Считая, что Джонни не видит, Дульси быстро взяла стакан, который опрокинула Спуки, и наполнила его до половины бренди из бутылки, стоявшей за телевизором.
Джонни шел уже на кухню, но внезапно обернулся и не останавливаясь выбил у нее из руки стакан. Бренди выплеснулся ей в лицо, а стакан, описав в воздухе дугу, упал на пол и разбился.
Быстрым движением, словно кошка, ловящая рыбу, она ударила его по лицу кулаком правой руки. Удар получился сильным, и у Джонни на глазах показались слезы.
Охваченный яростью, он обернулся к ней и, схватив за плечи, стал трясти так, что у нее застучали зубы.
— Женщина! — произнес он совсем другим голосом. Казалось, он исходил из самых его глубин и подействовал на нее возбуждающе. — Женщина!
Дульси вздрогнула и как-то обмякла. Глаза у нее сделались влажными, рот тоже, и внезапно она тесно прижалась к нему.
Джонни тоже вдруг стал мягким, как аптечная вата, и, прижав ее к себе, стал целовать ее нос, рот, шею, впадины возле ключиц.
Аламена повернулась и прошагала на кухню.
— Ну почему ты мне не веришь? — проворковала Дульси в его бицепсы.
— Я хочу верить, детка, — сказал Джонни. — Но это так непросто.

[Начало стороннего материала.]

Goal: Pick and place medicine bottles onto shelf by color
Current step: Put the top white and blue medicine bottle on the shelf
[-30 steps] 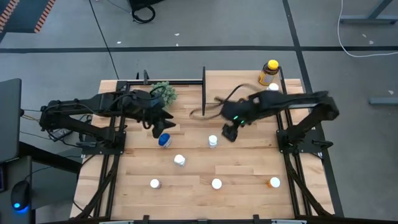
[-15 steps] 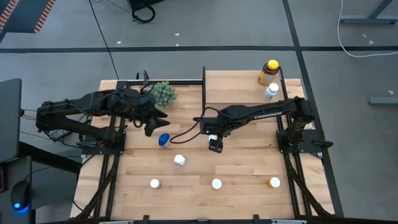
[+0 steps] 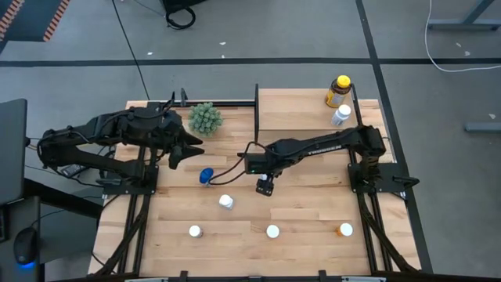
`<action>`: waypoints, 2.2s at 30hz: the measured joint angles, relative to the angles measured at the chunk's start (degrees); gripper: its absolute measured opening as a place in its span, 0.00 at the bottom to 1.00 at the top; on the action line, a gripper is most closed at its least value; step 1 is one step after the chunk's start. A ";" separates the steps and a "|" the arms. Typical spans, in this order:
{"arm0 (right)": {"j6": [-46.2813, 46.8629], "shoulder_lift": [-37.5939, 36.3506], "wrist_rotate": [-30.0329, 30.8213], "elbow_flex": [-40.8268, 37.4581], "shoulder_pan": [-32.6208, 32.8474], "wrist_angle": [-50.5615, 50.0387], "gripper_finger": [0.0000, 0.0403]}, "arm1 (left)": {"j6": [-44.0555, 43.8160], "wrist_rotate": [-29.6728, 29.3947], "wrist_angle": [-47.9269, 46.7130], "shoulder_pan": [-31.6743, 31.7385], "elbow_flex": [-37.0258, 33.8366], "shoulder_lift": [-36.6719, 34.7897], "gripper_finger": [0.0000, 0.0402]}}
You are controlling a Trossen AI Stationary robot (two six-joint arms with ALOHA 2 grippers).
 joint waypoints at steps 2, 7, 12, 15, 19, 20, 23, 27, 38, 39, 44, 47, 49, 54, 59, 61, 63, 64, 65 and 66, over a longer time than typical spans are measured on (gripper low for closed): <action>0.09 0.91 0.00 0.00 0.00 -0.60 0.87 | 0.02 -0.02 -0.48 0.00 0.00 -0.20 0.52; 0.29 2.37 0.04 -0.04 0.02 -1.22 0.87 | 0.04 -0.02 -0.30 0.00 0.00 -0.27 0.53; 0.31 2.78 0.28 -0.07 -0.12 -0.98 0.87 | -0.39 -0.01 -0.03 0.00 0.00 -0.27 0.53; 0.66 2.67 0.17 -1.02 -0.42 -0.14 0.87 | -1.83 0.02 0.96 0.00 0.00 -0.27 0.52; 1.17 2.72 -1.03 -3.53 -0.76 0.61 0.85 | -1.51 -0.02 3.00 0.00 0.00 -0.27 0.51; 1.47 2.71 -1.46 -4.15 -0.76 1.07 0.84 | -1.51 -0.02 3.13 0.00 0.00 -0.27 0.51; 1.91 2.78 -2.05 -4.81 -0.72 0.97 0.82 | -1.49 -0.02 3.15 0.00 0.00 -0.26 0.52; 1.67 2.73 -2.10 -4.79 -0.74 1.28 0.77 | -1.47 -0.02 3.15 0.00 0.00 -0.27 0.51; 2.20 2.73 -2.10 -4.79 -0.76 3.66 0.70 | -1.48 -0.02 3.17 0.00 0.00 -0.25 0.52; 2.13 2.73 -2.10 -4.79 -0.76 3.69 0.70 | -1.45 -0.02 3.17 0.00 0.00 -0.25 0.52; 2.01 2.73 -2.10 -4.77 -0.82 3.66 0.70 | -1.46 -0.02 3.17 0.00 0.00 -0.25 0.51; 2.70 2.73 -2.03 -4.76 -1.03 3.66 0.69 | -1.46 0.00 3.17 0.00 0.00 -0.25 0.50; 2.88 2.73 -1.84 -4.76 -1.16 3.66 0.67 | -1.49 0.00 3.17 0.00 0.00 -0.25 0.50; 4.52 2.71 -2.25 -4.20 -1.46 2.23 0.56 | -1.48 0.00 3.17 0.00 0.00 -0.25 0.52; 4.75 2.43 -2.27 -3.24 -1.51 1.23 0.45 | -1.44 0.00 3.17 0.00 0.00 -0.25 0.51; 4.88 2.23 -2.27 -3.15 -1.49 1.01 0.45 | -1.48 0.00 3.20 0.00 0.00 -0.25 0.51; 4.92 1.96 -2.28 -3.16 -1.49 -0.33 0.45 | -1.46 -0.01 3.20 0.00 0.00 -0.23 0.50; 4.96 1.82 -2.28 -3.17 -1.51 -0.62 0.46 | -1.46 -0.02 3.22 0.00 0.00 -0.23 0.50; 4.97 1.78 -2.21 -3.15 -1.51 -0.54 0.47 | -1.47 -0.02 3.22 0.00 0.00 -0.23 0.50; 4.97 1.69 -2.10 -3.14 -1.52 -0.77 0.48 | -1.49 0.00 3.20 0.00 0.00 -0.23 0.51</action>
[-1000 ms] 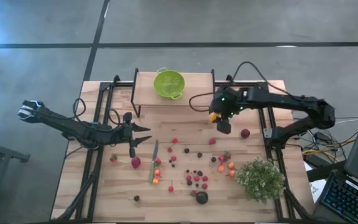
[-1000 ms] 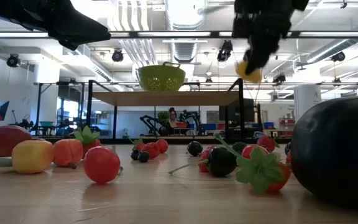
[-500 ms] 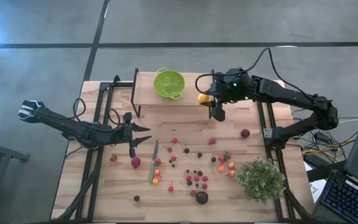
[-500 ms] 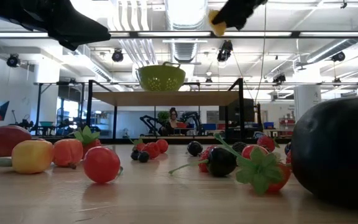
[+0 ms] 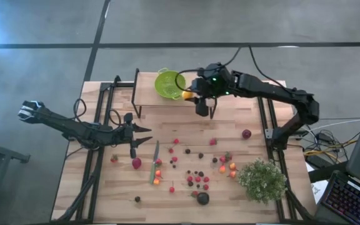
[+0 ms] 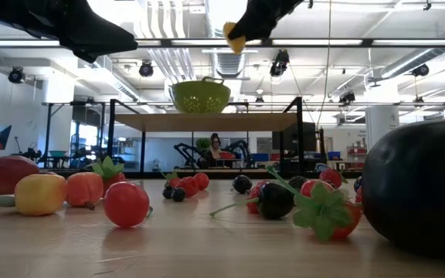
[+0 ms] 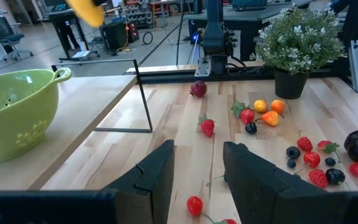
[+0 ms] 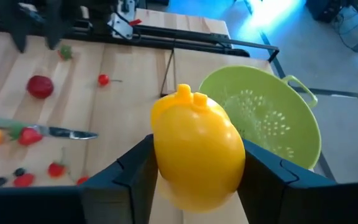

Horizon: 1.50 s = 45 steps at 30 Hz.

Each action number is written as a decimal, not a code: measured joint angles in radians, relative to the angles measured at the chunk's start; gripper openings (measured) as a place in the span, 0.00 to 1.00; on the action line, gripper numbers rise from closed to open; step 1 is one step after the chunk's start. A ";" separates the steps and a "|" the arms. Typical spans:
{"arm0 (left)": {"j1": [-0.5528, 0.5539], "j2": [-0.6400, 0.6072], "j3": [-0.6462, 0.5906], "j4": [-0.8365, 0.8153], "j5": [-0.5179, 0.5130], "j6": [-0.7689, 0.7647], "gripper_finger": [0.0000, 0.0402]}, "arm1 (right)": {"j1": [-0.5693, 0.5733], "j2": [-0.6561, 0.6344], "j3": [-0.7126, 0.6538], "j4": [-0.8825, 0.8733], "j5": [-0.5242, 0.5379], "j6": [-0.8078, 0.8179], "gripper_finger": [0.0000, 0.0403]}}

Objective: Pick & Place Fruit
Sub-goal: Put the mango into the green colander on the shelf

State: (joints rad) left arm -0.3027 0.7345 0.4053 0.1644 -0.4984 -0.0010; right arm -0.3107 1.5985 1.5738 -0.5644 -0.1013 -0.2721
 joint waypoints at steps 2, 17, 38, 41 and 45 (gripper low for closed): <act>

Ее руки упали по бокам, он разжал объятия, сунул руки в карманы, и они пошли на кухню.
С левой стороны холла были две спальни, разделенные ванной, справа — столовая и кухня. Дальше начинался коридор. В его конце был выход на черную лестницу. В кухне был также выход на служебный ход.
Втроем они уселись на пенопластовые, крытые пластиком табуретки за стол, накрытый красно-белой клетчатой скатертью, и стали ужинать. На столе стояли дымящееся блюдо с окрой, капустой и свиными ножками, миска с черной фасолью и тарелка с кукурузным хлебом.
Была там и бутылка с бурбоном, но женщины к ней не проявили интереса, а Джонни осведомился, не осталось ли лимонаду.
Аламена вынула большую бутылку из холодильника и налила в стеклянный кувшин. Ели они молча.
Джонни поливал содержимое своей тарелки острым красным соусом из бутылочки, на этикетке которой два ярко-красных рогатых чертенка отплясывали в языках пламени. Он съел две полные тарелки, шесть кусков хлеба и выпил полкувшина лимонаду.
— Здесь адова жарища, — пожаловался он, встал и включил большой вентилятор на потолке. Потом вынул зубочистку из баночки, стоявшей среди бутылок и бутылочек с приправами, и начал ковырять в зубах.
— Что толку от вентилятора, когда ты налопался этого соуса? — фыркнула Дульси. — Когда-нибудь ты сожжешь себе все кишки и никаким лимонадом не зальешь пожара в животе.